The next day, she heard noises. It was so unexpected that at first she didn’t realize what she was hearing – she was still a good five miles from the mountain, the trail she’d been following was leading to it, not away; she somehow had forgotten, in her weeks of lonely trekking, that she could run into someone. The only people she'd thought of were those she was pursuing, and they were headed away from her; never had it crossed her mind that someone could be coming  _towards_ her.

When she realized this, she quickly ran across the creek and hid in a bush, determined not to show her face before she knew exactly what she was dealing with.

What she heard just moments later made her heart stop.

“Can someone else take her, she’s like a wildcat-“

“Your turn watching the blonde bitch,” someone else laughed.

“She bit me last night!”

More laughter. And muffled noises, like someone trying to yell through a gag-

And then they rounded the corner.

Lexa just about gasped when they did.

Four men, covered in blood.
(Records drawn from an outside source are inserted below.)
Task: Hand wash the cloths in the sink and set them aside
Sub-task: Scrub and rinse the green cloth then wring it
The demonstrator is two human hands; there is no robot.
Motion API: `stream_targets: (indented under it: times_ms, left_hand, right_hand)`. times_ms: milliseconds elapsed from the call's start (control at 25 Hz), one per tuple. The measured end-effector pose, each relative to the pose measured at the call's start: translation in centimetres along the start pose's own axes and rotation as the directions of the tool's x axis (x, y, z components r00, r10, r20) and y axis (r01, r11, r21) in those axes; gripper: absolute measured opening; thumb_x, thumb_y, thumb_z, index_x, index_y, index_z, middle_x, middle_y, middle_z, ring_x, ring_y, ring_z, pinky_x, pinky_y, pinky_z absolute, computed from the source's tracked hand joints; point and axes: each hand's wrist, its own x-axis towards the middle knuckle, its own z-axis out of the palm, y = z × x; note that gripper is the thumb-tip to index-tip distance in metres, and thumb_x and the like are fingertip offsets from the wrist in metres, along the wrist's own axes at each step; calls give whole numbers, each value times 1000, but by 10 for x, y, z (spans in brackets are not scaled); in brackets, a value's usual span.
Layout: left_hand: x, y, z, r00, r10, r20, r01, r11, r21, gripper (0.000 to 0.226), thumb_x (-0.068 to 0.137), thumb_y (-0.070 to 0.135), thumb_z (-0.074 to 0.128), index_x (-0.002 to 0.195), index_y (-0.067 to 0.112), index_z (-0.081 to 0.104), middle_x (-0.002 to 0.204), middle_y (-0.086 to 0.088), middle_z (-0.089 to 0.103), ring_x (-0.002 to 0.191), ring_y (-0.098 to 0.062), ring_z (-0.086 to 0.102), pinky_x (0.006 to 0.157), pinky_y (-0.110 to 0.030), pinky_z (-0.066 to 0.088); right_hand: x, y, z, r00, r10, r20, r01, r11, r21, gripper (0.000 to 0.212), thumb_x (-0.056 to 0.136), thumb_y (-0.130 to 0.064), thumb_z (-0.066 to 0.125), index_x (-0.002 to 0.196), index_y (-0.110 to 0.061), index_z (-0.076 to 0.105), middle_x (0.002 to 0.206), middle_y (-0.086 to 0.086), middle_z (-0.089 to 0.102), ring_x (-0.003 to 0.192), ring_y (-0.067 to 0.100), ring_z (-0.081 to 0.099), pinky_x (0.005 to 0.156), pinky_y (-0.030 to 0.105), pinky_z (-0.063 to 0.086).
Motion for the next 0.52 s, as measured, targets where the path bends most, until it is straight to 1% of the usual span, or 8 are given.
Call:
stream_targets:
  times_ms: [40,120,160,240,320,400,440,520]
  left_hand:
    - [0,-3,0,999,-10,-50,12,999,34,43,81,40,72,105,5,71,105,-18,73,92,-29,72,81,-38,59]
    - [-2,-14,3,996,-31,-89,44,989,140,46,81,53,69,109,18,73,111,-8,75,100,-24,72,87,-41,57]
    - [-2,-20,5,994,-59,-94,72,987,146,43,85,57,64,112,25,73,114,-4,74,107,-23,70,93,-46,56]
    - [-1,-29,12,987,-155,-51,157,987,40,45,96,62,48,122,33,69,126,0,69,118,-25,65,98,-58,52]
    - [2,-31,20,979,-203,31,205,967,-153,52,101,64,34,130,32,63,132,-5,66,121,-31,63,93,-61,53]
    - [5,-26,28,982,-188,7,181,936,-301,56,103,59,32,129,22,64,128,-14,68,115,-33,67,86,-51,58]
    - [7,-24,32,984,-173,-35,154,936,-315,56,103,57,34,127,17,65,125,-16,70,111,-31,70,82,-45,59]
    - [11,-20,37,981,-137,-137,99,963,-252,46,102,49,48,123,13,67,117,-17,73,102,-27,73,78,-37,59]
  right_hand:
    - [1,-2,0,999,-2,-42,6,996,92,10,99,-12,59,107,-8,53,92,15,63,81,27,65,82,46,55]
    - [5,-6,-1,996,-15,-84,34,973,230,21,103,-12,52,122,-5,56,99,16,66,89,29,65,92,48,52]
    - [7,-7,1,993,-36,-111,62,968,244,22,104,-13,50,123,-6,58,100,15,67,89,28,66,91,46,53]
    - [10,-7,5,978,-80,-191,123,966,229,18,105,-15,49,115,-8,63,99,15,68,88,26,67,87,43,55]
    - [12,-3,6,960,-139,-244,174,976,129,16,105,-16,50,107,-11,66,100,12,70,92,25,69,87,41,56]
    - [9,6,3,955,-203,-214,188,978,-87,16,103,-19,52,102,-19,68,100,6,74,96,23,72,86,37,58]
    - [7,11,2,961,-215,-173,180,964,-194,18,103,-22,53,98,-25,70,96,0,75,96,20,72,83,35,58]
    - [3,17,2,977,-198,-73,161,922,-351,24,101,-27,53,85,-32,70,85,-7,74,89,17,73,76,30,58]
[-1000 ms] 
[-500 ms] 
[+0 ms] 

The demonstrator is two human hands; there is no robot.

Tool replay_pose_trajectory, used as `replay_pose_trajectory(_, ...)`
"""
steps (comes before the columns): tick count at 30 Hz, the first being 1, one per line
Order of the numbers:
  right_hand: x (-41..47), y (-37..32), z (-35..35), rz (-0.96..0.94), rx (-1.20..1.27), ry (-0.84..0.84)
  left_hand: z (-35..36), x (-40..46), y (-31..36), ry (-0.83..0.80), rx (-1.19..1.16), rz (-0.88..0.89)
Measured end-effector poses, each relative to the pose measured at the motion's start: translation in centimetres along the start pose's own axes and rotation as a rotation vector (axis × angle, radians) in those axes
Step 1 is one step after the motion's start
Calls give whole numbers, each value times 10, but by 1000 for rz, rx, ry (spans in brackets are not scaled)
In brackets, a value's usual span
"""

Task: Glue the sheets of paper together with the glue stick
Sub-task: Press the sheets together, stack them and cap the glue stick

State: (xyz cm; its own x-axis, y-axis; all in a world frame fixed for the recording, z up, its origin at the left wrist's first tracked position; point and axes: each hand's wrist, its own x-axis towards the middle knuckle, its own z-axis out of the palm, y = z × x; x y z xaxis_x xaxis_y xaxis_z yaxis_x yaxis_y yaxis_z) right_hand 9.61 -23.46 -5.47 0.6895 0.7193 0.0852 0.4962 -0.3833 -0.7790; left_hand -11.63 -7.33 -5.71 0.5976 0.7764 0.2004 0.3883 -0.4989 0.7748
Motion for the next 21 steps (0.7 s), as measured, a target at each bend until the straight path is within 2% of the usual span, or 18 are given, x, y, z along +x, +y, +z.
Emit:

And Clarke, being dragged by one of them, while she tried to fight them off, despite appearing extremely weak. She was bloodied, too. Hurt, by the looks of it.
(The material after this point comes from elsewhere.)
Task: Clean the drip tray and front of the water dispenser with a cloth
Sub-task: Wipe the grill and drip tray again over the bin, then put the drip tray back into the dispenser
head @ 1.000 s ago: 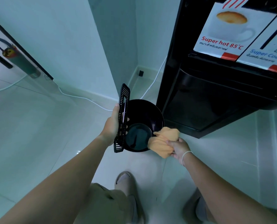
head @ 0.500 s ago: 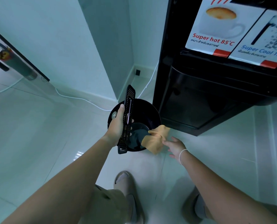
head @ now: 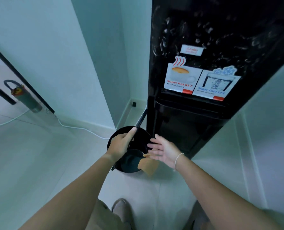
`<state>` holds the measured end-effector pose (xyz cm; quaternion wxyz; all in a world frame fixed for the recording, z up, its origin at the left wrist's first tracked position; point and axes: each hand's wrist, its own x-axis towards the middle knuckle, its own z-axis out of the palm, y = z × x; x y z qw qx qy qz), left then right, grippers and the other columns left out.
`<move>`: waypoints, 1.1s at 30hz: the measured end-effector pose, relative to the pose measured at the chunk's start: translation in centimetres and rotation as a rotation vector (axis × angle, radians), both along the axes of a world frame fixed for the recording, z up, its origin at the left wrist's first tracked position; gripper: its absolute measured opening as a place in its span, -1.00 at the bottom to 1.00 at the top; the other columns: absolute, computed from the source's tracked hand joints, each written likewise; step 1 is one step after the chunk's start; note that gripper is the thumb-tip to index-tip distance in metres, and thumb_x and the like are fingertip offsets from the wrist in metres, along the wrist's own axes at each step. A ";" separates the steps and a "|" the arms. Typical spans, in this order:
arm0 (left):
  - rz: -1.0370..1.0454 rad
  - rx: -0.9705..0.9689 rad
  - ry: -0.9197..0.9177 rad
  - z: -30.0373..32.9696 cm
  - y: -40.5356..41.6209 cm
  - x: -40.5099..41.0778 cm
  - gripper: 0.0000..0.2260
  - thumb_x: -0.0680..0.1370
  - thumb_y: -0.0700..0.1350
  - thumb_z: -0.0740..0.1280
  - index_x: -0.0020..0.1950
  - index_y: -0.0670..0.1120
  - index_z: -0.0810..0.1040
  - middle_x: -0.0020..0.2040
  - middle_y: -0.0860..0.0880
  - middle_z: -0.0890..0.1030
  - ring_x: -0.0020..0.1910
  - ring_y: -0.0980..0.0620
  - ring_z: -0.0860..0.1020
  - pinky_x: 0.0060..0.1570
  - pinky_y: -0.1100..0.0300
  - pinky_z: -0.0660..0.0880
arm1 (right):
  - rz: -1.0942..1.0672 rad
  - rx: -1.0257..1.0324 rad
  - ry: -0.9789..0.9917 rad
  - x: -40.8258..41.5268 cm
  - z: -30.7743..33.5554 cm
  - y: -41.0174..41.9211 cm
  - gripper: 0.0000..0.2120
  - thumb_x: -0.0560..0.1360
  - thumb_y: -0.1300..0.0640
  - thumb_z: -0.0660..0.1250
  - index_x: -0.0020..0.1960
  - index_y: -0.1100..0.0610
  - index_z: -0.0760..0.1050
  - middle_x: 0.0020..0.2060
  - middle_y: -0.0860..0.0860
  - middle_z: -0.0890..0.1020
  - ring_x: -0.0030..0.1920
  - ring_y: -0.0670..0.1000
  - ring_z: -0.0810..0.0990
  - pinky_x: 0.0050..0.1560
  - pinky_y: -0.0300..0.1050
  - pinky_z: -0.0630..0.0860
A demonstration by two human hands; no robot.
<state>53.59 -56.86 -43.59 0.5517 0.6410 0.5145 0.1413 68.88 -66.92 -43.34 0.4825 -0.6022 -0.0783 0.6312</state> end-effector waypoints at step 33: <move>0.089 0.304 0.011 13.9 -1.5 10.0 -0.65 0.58 -0.16 0.23 0.35 -0.23 0.45 0.24 -0.17 0.57 0.28 -0.12 0.47 0.20 0.22 0.32 | -0.470 0.410 0.024 11.3 14.2 -8.8 -0.83 0.58 0.32 0.09 0.01 0.25 0.46 -0.09 0.19 0.61 -0.08 0.13 0.61 0.06 0.09 0.49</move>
Lexa could barely breathe from the fury that struck her then. Clarke’s hands were tied, she was gagged, she was bleeding from a cut on her cheek and covered in cuts and bruises – she was fighting to get free, and she was so close, _so close_ , just mere thirty steps away…it took all Lexa had to not just run over.

She wasn’t strong enough to fight four men away at once. Not now.

She hated her weakness even more then than she had up till that point.

Darkness was falling.

That would help.

It was a worse torment than anything Lexa had known, having to sit there and watch. Watch Clarke curled up in a heap, as far away from the men as the rope binding her wrists allowed; shivering, possibly crying, clearly wounded. She was hurt, and Lexa couldn’t help her.

That just about tore her apart.

But as she watched the men make a fire and prepare food, she noticed they were paying little to no attention to Clarke. She did, she could barely tear her eyes away from her, and that’s exactly why she noticed Clarke rubbing her hands against a rock. No, not her hands – the ropes binding them.

_Oh, Clarke_ ¸ Lexa thought, heart swelling with pride. She watched her more intently than ever, trying to figure out a way to get to her; but, as she kept watch, she saw that Clarke’s attempt at getting free was successful.

Within the hour, the ropes were cut.

Clarke didn’t spring up immediately, though. She kept the cut ropes around her wrists, and laid still, as if waiting for the right moment.

Lexa wished she could’ve just…told Clarke she was there. That Clarke could’ve known she wasn’t alone.

_Soon_.

She had her knives ready. Whenever Clarke got up, she’d make her move.

It wasn’t till a few hours later that Clarke finally made a run for it. Only one of the men was awake, and when he went to the side to take a piss, Clarke ran.

She’d been wrong about the men being asleep. One of them managed to grab her ankle, and she fell to the rocks with a cry.

She expected hands to grab at her, or a sword to stab her – but there was nothing. Instead, there were strangled grunts and groans, and then, the sound of metal on metal.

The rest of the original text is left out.